How we built a monitoring platform designed for Databricks’ exponential growth
by David Yuan, Yi Jin, Karan Bavishi, HC Zhu and Joey Beyda
Databricks’ monitoring infrastructure has more than tripled in size over the last year, now tracking 5 billion active timeseries in real-time and ingesting over 10 trillion samples per day. At this massive scale, we found that off-the-shelf solutions were inefficient or difficult to tailor to our requirements. This post shares what we built instead: a scalable platform that leverages the best of the open-source monitoring ecosystem while baking in customizations for our unique needs.
Engineers across Databricks depend on monitoring systems that quickly alert us to issues, automate scaling and rollbacks, and enable intelligent troubleshooting. These systems need to be highly reliable so that we can be confident we won’t fly blind during a potential incident. However, it proved no easy feat to develop this infrastructure for Databricks scale:
Up against these challenges, Databricks’ old monitoring stack was beset with reliability issues. We set out to develop a new, dependable platform that would meet our engineers’ expectations. We have since tackled 3 key problems:
TSDBs are a core component of traditional monitoring system architectures. These specialized databases are designed to ingest large amounts of timeseries metrics data and serve high-QPS, low-latency, real-time reads. They are especially optimal for monitoring query patterns such as alerts and dashboard refreshes, which require issuing the same set of queries repeatedly and getting lightning-fast results based on the newest data.
Databricks’ old TSDBs had been built for an order of magnitude lower scale, and became a major bottleneck for us in recent years. In fact, the #1 reliability problem for the entire monitoring infrastructure was the difficulty of scaling up our TSDBs. This is an infrequent operation for many other companies, but something we needed to do almost daily given Databricks’ exponential growth.
So we developed a new TSDB codenamed Pantheon, which is a fork of the open-source CNCF Thanos project. We’ve successfully scaled to over 160 instances of Thanos across all regions in three cloud providers, with a total of around 5 billion in-memory active timeseries and over 10 trillion samples ingested daily. Our largest instance hosts about 300 million in-memory timeseries and supports nearly 1,000 PromQL queries per second; we also run small 3-node deployments and everything in between.

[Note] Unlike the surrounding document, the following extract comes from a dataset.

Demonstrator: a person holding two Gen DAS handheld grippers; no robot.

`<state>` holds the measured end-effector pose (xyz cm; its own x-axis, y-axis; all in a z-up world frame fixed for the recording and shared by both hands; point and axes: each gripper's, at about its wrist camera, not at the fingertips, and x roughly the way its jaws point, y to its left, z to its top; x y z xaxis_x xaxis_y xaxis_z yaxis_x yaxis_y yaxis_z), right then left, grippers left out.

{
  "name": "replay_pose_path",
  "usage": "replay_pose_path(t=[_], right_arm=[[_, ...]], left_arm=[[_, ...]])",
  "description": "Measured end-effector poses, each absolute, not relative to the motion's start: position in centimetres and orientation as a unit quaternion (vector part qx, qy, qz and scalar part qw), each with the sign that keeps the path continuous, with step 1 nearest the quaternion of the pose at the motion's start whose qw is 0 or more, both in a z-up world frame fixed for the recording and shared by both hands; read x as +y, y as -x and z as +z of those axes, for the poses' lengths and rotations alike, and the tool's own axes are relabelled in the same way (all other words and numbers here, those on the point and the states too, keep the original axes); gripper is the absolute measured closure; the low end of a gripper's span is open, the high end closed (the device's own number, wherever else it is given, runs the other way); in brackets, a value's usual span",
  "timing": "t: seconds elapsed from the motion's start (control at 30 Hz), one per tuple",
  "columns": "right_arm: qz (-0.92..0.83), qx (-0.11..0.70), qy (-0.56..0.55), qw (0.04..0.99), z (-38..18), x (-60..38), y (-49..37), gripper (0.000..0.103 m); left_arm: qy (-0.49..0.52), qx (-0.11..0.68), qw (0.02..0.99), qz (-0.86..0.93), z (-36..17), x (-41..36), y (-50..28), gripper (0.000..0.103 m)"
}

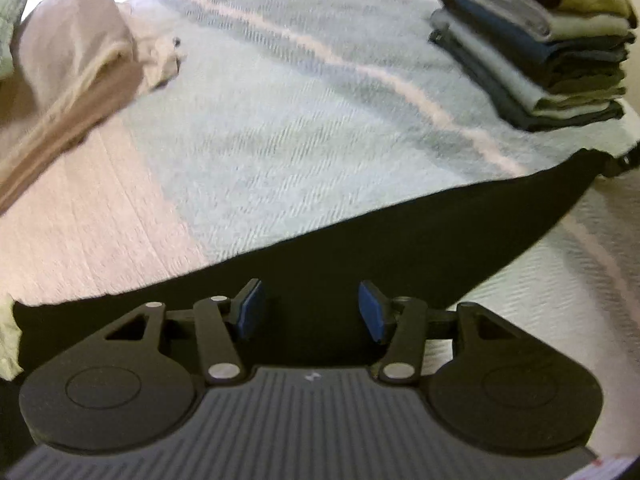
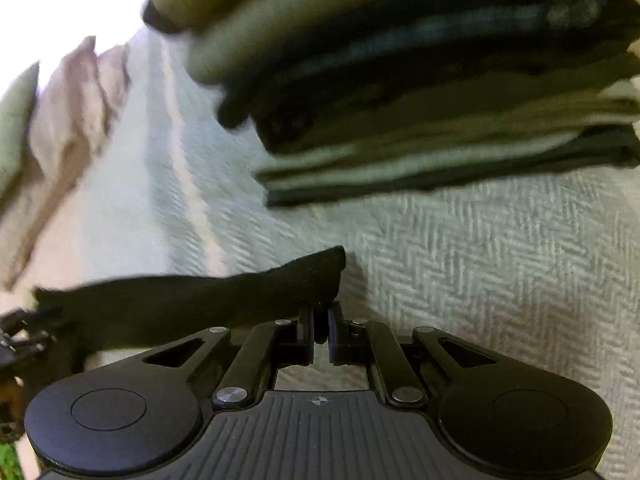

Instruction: Fold large clothes

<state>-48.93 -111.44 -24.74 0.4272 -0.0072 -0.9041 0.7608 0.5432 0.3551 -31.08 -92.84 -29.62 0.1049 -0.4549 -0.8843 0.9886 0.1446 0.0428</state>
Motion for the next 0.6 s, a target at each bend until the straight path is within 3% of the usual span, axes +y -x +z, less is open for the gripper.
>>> replay_pose_path(t=[0.03,0.23,0.43,0.6], right_arm=[[-0.260,0.473,-0.406,0.737,-25.4,-111.4,49.1,0.100],[-0.301,0.471,-0.339,0.757,-24.6,-109.6,50.4,0.076],[-0.226,0.430,-0.241,0.840,-21.7,-104.9,49.0,0.074],[-0.181,0.463,-0.270,0.825,-25.7,-105.4,46.0,0.072]], left_arm=[[-0.355,0.383,0.654,-0.548,-30.2,-92.9,30.9,0.056],[-0.355,0.391,0.673,-0.518,-32.0,-93.0,29.3,0.056],[-0.336,0.400,0.673,-0.523,-30.7,-91.6,29.1,0.056],[-0.338,0.405,0.659,-0.536,-32.4,-92.3,29.5,0.056]])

Because of the breadth, scale, and variety of our deployments, we often uncover Thanos edge cases and performance optimizations and contribute these back to the open-source community.
Migrating to Pantheon has allowed us to save millions of dollars in annual cloud costs, while reducing monitoring infrastructure downtime by ~5x and eliminating many sources of manual toil. The Pantheon architecture is shown below, and the following sections explain several key design decisions that made these achievements possible.

A key element of Thanos is its tiered storage architecture. The most recent timeseries are kept in-memory, the last 24 hours’ timeseries are kept on-disk, and all older data is kept on object storage. This means alerts and other real-time queries can meet strict performance requirements, as they typically depend on the newest data. At the same time, leveraging object storage allows the system to essentially decouple compute from storage; a cluster can scale up without needing to rebalance all its historical data across database nodes.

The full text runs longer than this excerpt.